The three reasons for the great political transfer window

1. At the center, the pursuit of political recomposition

With the victory of the center five years ago, the alternation in power between the right and the left was disrupted. Attempted by François Bayrou and carried out by Emmanuel Macron, the meeting of the right and the left of government took place around convergences: European integration and reformism of neoliberal inspiration.

Since then, Macronism has gradually sucked in the moderate wing of the former dominant parties on the right (Les Républicains and its ally the UDI) and on the left (the PS), in successive waves of varying heights. Great in 2017, since it was the novelty of this election year, in the context of the formation of a new governmental and parliamentary majority. Petite in 2019, on the occasion of the European election. Average for the moment this year, to the detriment of Anne Hidalgo and especially Valérie Pécresse. But the process could be relaunched in the legislative elections, depending on the state of forces the day after the presidential election.
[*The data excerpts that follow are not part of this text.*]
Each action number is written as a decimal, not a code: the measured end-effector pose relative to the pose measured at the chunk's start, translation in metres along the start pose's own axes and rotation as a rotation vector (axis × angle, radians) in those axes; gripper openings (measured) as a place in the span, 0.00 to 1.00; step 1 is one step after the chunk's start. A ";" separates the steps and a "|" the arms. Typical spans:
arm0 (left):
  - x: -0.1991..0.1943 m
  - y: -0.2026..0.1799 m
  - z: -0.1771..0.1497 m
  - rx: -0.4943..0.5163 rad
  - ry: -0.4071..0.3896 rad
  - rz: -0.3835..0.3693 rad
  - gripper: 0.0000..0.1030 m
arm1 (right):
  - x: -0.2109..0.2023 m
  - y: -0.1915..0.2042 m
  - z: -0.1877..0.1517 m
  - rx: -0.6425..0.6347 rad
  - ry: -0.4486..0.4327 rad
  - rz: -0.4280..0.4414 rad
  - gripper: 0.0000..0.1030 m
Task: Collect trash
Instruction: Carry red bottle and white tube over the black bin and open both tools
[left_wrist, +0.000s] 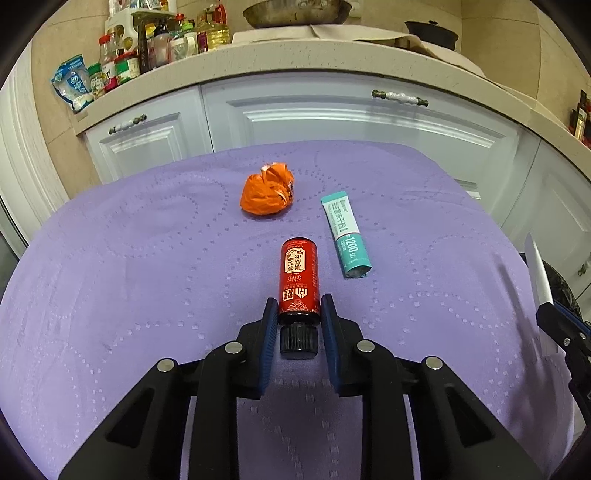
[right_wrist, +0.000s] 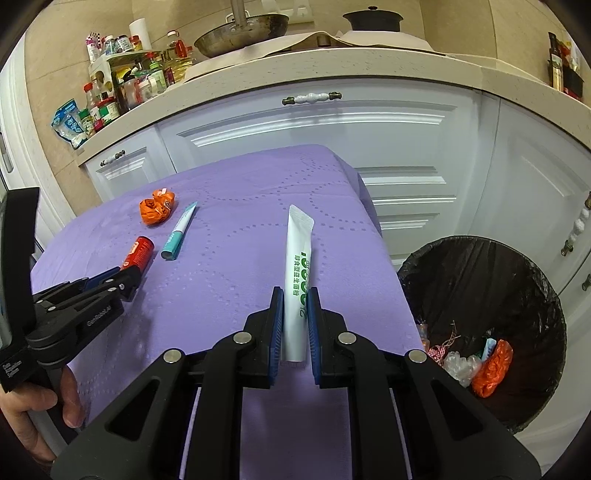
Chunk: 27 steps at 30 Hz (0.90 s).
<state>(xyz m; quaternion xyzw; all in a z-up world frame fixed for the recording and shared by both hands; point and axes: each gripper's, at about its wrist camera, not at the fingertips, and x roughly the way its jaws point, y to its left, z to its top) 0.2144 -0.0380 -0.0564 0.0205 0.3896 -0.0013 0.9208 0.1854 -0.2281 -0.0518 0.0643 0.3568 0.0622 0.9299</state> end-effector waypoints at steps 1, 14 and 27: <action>-0.002 0.000 0.000 0.002 -0.008 0.003 0.24 | 0.000 -0.001 0.000 0.001 -0.001 0.000 0.13; -0.055 -0.011 -0.012 0.020 -0.099 -0.029 0.24 | -0.027 -0.016 -0.002 0.009 -0.048 -0.022 0.13; -0.094 -0.068 -0.022 0.098 -0.156 -0.121 0.24 | -0.072 -0.058 -0.013 0.033 -0.123 -0.087 0.13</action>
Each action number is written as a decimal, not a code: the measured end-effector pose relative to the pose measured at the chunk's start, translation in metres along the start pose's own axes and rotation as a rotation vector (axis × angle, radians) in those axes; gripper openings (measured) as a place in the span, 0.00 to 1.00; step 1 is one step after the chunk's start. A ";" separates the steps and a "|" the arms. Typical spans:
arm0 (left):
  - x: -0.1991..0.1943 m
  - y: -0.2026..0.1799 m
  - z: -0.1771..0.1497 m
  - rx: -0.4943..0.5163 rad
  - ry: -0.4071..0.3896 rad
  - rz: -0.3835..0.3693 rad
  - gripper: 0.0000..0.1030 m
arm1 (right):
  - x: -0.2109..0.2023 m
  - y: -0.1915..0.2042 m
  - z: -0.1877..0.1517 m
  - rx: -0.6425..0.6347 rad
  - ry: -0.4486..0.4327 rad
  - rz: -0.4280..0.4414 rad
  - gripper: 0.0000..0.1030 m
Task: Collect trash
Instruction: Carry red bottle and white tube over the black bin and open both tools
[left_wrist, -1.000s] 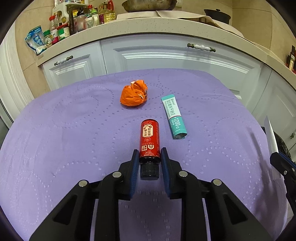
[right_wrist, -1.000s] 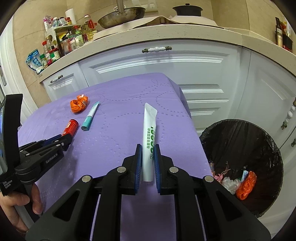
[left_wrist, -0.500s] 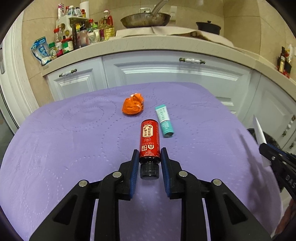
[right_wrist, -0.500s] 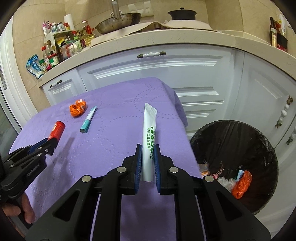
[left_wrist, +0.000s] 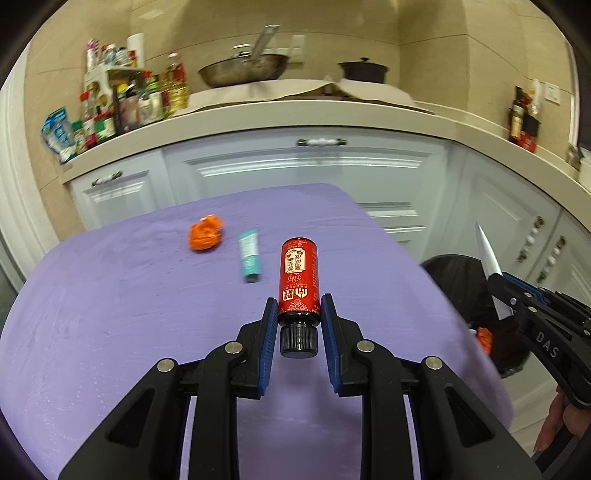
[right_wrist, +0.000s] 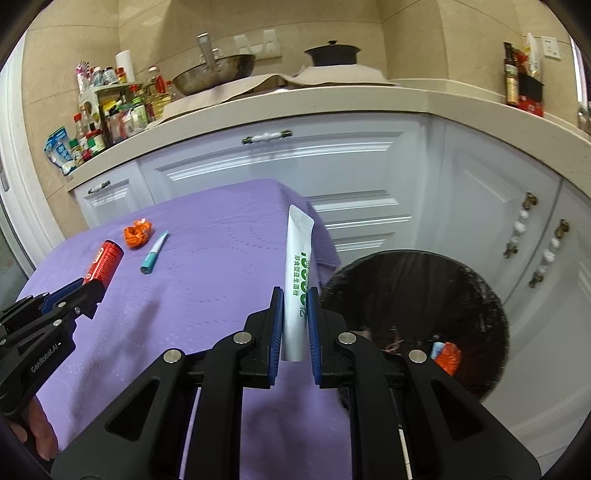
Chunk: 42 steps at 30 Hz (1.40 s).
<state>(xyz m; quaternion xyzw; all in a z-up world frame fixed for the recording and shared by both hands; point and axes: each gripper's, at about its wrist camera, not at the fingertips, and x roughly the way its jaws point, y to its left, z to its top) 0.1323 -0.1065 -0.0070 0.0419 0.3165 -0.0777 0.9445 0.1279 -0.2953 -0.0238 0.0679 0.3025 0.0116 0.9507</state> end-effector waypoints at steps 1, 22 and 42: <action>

2. On the left, the return of the PCF

With four candidates (Anne Hidalgo, Yannick Jadot, Fabien Roussel, Jean-Luc Mélenchon), the left is the most divided electoral bloc. Behind the balance of power resulting from the first round of the presidential election are already looming the questions of the ideological line and alliances in the legislative elections.

The most notable transfers to the left took place to the detriment of the PCF, which this time decided to present its own candidate and not to support Jean-Luc Mélenchon. A fraction of its members nevertheless renewed their preference for the founder of La France insoumise. Fabien Roussel, who will have succeeded in this campaign to restore visibility to his party, has on the other hand received the support of small formations: the Republican and Citizen Movement (MRC, ex-chevènementiste) and the Republican and Socialist Left (ex-PS ). Same thing for Yannick Jadot, with Génération Écologie and Génération-s by Benoît Hamon (PS presidential candidate in 2017).

3. On the far right, the end of the Lepenist monopoly

Éric Zemmour’s candidacy has changed the situation for the far right, by removing Lepenism’s electoral monopoly. This is the novelty of 2022. The presence of the former polemicist revives a recurring debate between two visions. The first claims to be “neither right nor left”, aiming to embody an alternative to one or the other. It is characterized by a priority given to sovereignty and to the Republic, an external (protectionism) and internal (state interventionism) economic anti-liberalism. The second presents itself, on the contrary, as the “true right” and is characterized by a priority given to identity and to France, a mixture of external illiberalism (to protect) but internal liberalism (to liberate).

The first line is that of Marine Le Pen. The second was yesterday defended in the Lepenist party by Marion Maréchal. It is today, outside, by Éric Zemmour. The latter also benefits from support from conservative networks put off by the lukewarmness of Valérie Pécresse and Marine Le Pen on societal issues. At stake, behind the presidential election: the legislative elections and the personality who will take control of the far right for the next five years.